▶ **Exercise description**: A complete, unaltered copy of the listing is needed. Write it out.

▶ **Information provided**:
**********

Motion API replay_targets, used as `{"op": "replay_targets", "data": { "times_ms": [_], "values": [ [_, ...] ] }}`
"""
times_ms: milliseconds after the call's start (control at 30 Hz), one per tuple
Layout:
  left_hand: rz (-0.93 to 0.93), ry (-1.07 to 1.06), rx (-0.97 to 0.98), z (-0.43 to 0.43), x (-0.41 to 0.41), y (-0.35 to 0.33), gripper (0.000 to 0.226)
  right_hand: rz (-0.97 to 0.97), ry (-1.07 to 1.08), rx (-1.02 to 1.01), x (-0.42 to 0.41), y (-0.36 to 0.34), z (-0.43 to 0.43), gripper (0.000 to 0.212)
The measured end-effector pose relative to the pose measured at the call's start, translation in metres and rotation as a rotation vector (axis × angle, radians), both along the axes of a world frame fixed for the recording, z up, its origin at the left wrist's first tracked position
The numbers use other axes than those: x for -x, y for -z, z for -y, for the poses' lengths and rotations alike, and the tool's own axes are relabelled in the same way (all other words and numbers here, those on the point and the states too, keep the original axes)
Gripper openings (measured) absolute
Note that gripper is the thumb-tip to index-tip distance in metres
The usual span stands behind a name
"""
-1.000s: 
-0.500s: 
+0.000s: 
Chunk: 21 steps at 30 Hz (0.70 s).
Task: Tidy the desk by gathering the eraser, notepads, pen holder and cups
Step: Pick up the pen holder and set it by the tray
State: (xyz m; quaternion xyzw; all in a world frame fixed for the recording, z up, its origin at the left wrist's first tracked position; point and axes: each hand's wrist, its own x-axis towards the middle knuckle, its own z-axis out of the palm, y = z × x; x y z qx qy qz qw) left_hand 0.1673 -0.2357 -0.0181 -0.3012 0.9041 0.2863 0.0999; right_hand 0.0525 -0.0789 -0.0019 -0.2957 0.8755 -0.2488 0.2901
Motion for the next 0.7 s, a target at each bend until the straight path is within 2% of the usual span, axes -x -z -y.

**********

▶ **Answer area**:
Motion API replay_targets, used as `{"op": "replay_targets", "data": { "times_ms": [_], "values": [ [_, ...] ] }}`
"""
times_ms: milliseconds after the call's start (control at 30 Hz), one per tuple
Layout:
  left_hand: rz (-0.93 to 0.93), ry (-1.07 to 1.06), rx (-0.97 to 0.98), z (-0.43 to 0.43), x (-0.41 to 0.41), y (-0.35 to 0.33), gripper (0.000 to 0.226)
  right_hand: rz (-0.97 to 0.97), ry (-1.07 to 1.08), rx (-1.02 to 1.01), x (-0.42 to 0.41), y (-0.36 to 0.34), z (-0.43 to 0.43), gripper (0.000 to 0.212)
The measured end-effector pose relative to the pose measured at the call's start, translation in metres and rotation as a rotation vector (axis × angle, radians), both along the axes of a world frame fixed for the recording, z up, its origin at the left wrist's first tracked position
The numbers use other axes than those: x for -x, y for -z, z for -y, for the poses' lengths and rotations alike, and the tool's own axes are relabelled in the same way (all other words and numbers here, those on the point and the states too, keep the original axes)
Gripper openings (measured) absolute
Note that gripper is the thumb-tip to index-tip distance in metres
The usual span stands behind a name
"""
-1.000s: 
-0.500s: 
+0.000s: 
Chunk: 21 steps at 30 Hz (0.70 s).
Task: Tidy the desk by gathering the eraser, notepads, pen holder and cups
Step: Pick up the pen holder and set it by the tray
State: (xyz m; quaternion xyzw; all in a world frame fixed for the recording, z up, its origin at the left wrist's first tracked position; point and axes: each hand's wrist, its own x-axis towards the middle knuckle, its own z-axis out of the palm, y = z × x; x y z qx qy qz qw) left_hand 0.1673 -0.2357 -0.0181 -0.3012 0.9041 0.2863 0.0999; right_hand 0.0525 -0.0789 -0.0019 -0.2957 0.8755 -0.2488 0.2901
Motion for the next 0.7 s, a target at each bend until the straight path is within 2% of the usual span, axes -x -z -y.

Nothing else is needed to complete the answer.